| EXERCISE |
Scan the lines below and report each one containing "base" by copying it.

| SUPPLIED INFORMATION |
================================
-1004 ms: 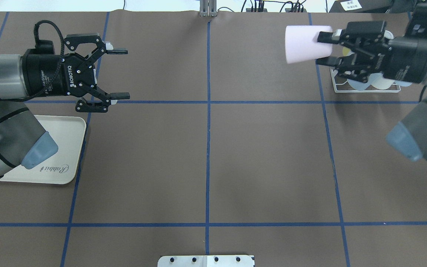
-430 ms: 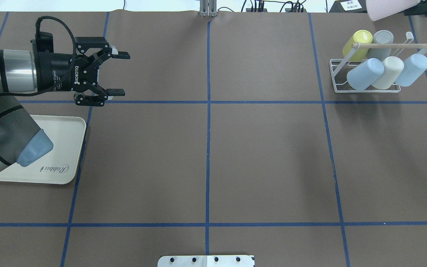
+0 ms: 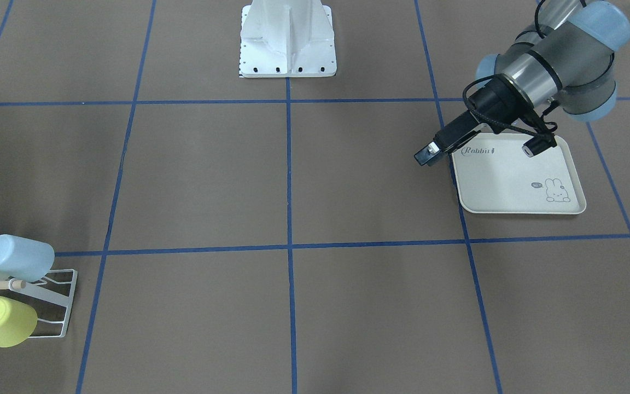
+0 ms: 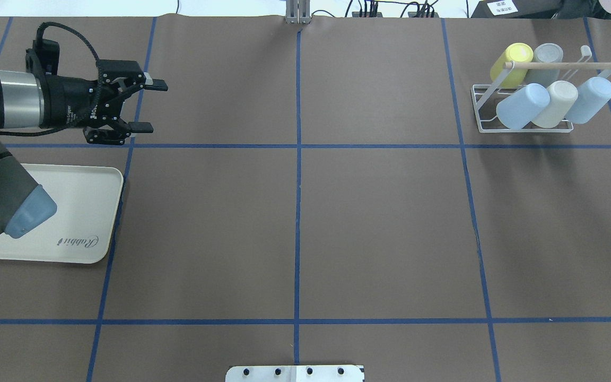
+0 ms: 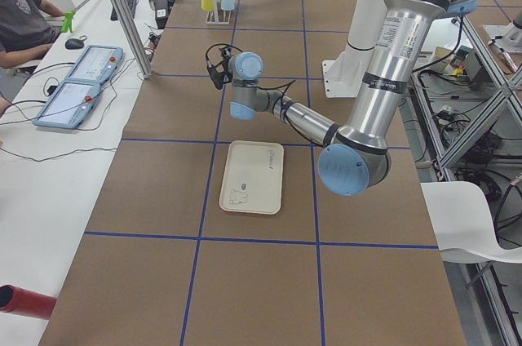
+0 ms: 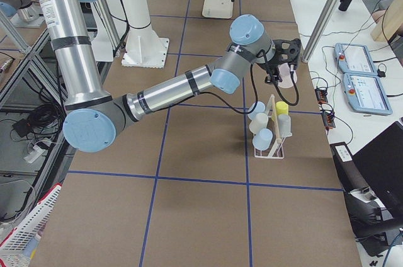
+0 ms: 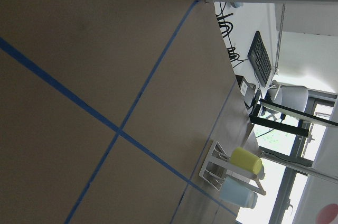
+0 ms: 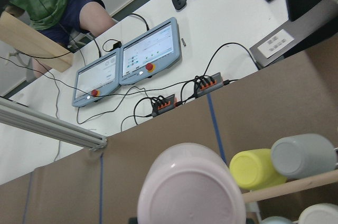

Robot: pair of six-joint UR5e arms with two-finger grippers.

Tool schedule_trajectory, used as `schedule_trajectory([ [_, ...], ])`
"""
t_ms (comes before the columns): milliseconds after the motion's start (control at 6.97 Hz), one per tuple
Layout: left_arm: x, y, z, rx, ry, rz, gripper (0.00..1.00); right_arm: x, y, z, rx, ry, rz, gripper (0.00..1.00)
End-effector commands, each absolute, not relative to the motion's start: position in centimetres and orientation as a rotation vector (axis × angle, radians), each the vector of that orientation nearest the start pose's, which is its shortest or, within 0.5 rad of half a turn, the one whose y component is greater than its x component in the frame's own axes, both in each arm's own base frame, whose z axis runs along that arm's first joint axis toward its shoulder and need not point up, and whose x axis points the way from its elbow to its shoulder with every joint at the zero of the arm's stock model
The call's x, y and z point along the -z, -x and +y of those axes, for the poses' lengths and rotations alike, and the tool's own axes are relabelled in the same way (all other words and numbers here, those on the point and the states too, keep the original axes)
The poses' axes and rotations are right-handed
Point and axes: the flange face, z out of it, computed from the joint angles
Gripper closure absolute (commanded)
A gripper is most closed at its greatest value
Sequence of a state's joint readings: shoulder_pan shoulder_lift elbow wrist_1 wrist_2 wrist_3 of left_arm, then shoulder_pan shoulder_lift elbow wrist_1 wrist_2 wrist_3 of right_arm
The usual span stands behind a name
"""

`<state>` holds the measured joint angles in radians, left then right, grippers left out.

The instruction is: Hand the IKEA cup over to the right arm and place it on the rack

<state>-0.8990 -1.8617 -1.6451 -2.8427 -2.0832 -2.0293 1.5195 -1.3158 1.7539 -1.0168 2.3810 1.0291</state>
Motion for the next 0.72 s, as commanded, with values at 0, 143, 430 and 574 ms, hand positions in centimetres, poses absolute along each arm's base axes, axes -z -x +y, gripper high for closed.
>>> schedule_trajectory([
  [0, -36.3, -27.0, -52.1, 0.613, -0.087, 1.529, 0.00, -38.7, -6.1, -62.2, -0.343, -0.393, -0.945, 0.71],
  [143, -37.0, -26.1, -53.3, 0.592, -0.143, 1.452, 0.00, -40.3, -6.7, -65.2, -0.331, -0.367, -0.921, 0.71],
  [430, -37.9, -24.6, -54.9, 0.566, -0.204, 1.344, 0.00, -43.5, -5.7, -70.9, -0.317, -0.279, -0.902, 0.71],
  [574, -38.3, -24.0, -55.0, 0.572, -0.210, 1.335, 0.00, -44.9, -3.2, -71.8, -0.285, -0.242, -0.891, 0.71],
])
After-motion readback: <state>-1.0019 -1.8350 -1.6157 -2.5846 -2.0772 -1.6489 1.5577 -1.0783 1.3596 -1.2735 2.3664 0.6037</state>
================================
| YOUR RESPONSE |
End-effector commands, each absolute, not relative to the motion's start: position in centimetres and orientation as a rotation vector (axis × angle, radians), each the vector of that orientation nearest the start pose's, which is its shortest or, within 0.5 rad of half a turn, the one whose y component is greater than its x component in the frame's own axes, both in each arm's own base frame, whose z axis runs along that arm's first joint axis toward its shoulder and need not point up, and whose x axis points the way from its elbow to its shoulder with every joint at the zero of the arm's stock model
Motion for the next 0.72 s, as commanded, with values at 0, 143, 430 and 574 ms, hand positions in centimetres, poses absolute along each arm's base axes, axes -z -x +y, gripper high for closed.

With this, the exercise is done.